Her mother was busy letting her classmates take her to see her son, and at that moment, she ran out anxiously to see her son who had not been seen for a long time, and she rushed up and held him in her arms and cried very wronged.

It is painful for children to think of their mothers but understand things, because they do not dare to see their mothers who miss day and night because they take into account the feelings of grandparents and even their fathers.

And what mother doesn't want to see her child? Even if she leaves the heart, she is still on the child. Sometimes because she does not have the ability to give her child a good life, the mother can only leave alone, but she also has to bear the insult of "fiercely not wanting the child". There are always examples of this in life.

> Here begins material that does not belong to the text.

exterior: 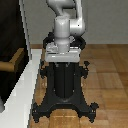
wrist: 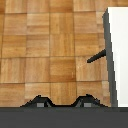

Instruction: Open the door by pressing down and pulling on the handle.

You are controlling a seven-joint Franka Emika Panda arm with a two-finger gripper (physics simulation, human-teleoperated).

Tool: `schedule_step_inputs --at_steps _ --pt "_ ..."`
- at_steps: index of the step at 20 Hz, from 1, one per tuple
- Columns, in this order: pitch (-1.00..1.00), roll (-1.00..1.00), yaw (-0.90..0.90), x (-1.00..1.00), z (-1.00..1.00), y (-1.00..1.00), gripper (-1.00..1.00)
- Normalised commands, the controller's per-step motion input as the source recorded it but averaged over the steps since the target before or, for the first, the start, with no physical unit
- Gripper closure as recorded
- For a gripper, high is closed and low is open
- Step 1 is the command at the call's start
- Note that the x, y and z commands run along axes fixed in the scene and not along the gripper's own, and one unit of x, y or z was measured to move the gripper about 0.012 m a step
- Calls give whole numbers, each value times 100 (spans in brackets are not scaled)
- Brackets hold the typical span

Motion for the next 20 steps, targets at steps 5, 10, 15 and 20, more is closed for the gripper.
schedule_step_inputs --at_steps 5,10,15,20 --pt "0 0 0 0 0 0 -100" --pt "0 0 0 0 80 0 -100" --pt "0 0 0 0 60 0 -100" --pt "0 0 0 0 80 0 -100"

Then again, a man who refuses to see a child because he dislikes his ex-wife for her low level of education is cruel to both the child and the child's mother.

The man disliked his ex-wife's low education and demanded that the right of visitation be restricted, and the judge's words made people think deeply

Although the child is small, he is thoughtful, even if the parents are separated, they cannot deprive each other of their love for the child because they do not like each other. In fact, if it is really for the good of the child, it is best to temporarily put aside the previous grudge between the two people, and do not attach the previous love and hatred of the husband and wife to the child, so as to blackmail the other party to achieve their own goals.

As a parent, divorce has caused harm to the child, so even separated parents should try to create a harmonious environment for the child, so that he can grow up healthily surrounded by father's love and maternal love.